I looked at him, at his earnest face and frayed shirt collar. I didn’t know what to say.
Michele and I left, not saying a word until we were on the wet, salted sidewalk.
“All things considered, your mom seemed… nice,” Michele said, taking my arm. We made our way
to the subway, leisurely.
“I’ve never seen her sober before,” I said. I hadn’t even known that that was on my mind until I uttered the words. But it was true.
“That must have been a shock.” Michele’s grip tightened; she leaned her head against my shoulder as we strolled. “I can’t imagine… what it would be like to see my mom again.”
“You said she was in Florida?”
She lifted her head, nodding. “Yeah. I haven’t seen her in a long time. She moved to Tampa right after I started at Indianapolis.”
“Why?”
“Um… I don’t know, really.” She kicked at some slush on the sidewalk, the sound of salt crunching under our feet as we walked. “She had me too young. She never got to live her life. I mean, that’s all I can rationalize.”
“So, what? You turned 18 and she packed up, just like that?”

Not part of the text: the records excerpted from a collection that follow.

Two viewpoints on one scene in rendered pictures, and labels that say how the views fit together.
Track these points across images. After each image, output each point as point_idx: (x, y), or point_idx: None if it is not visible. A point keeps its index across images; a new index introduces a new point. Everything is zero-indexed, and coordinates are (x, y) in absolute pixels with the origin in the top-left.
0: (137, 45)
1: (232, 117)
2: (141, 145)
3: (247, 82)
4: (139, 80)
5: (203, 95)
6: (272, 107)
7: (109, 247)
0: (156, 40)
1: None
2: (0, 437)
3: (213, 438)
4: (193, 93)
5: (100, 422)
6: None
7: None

“Yes. But... it really didn’t bother me. I mean, it still doesn’t bother me. I know how it sounds, but… in a way, I get it. Growing up, she was a decent mom. She worked hard, and we always had food on the table and a roof over our heads. She just wasn’t… present, in some ways. You know? But I don’t begrudge her a happy life now.”
I wasn’t sure I understood how she could feel that way, but I nodded anyway.
“You’re bigger than me,” I told her.
“I don’t know if that’s true,” she said. We were approaching the subway now, and she lifted her head as we neared the steps. “I just realized that… nothing about my relationship with my mother was anything I could change. I’d done my part, you know? So why get mad?”
“The fact that she left you the moment she could doesn’t… upset you?”
She shook her head. “No. I came to terms with our relationship long before that.”
I couldn’t think of a reply for that, so we descended the stairs into the subway station silently. I tried to imagine myself free from anger at my mother but couldn’t. It was something that came so naturally to me, something I’d been harboring for so long. It was indisputably a part of me that couldn’t be extracted. Even now, while she lay sick on her deathbed, the anger was persistent, resolute.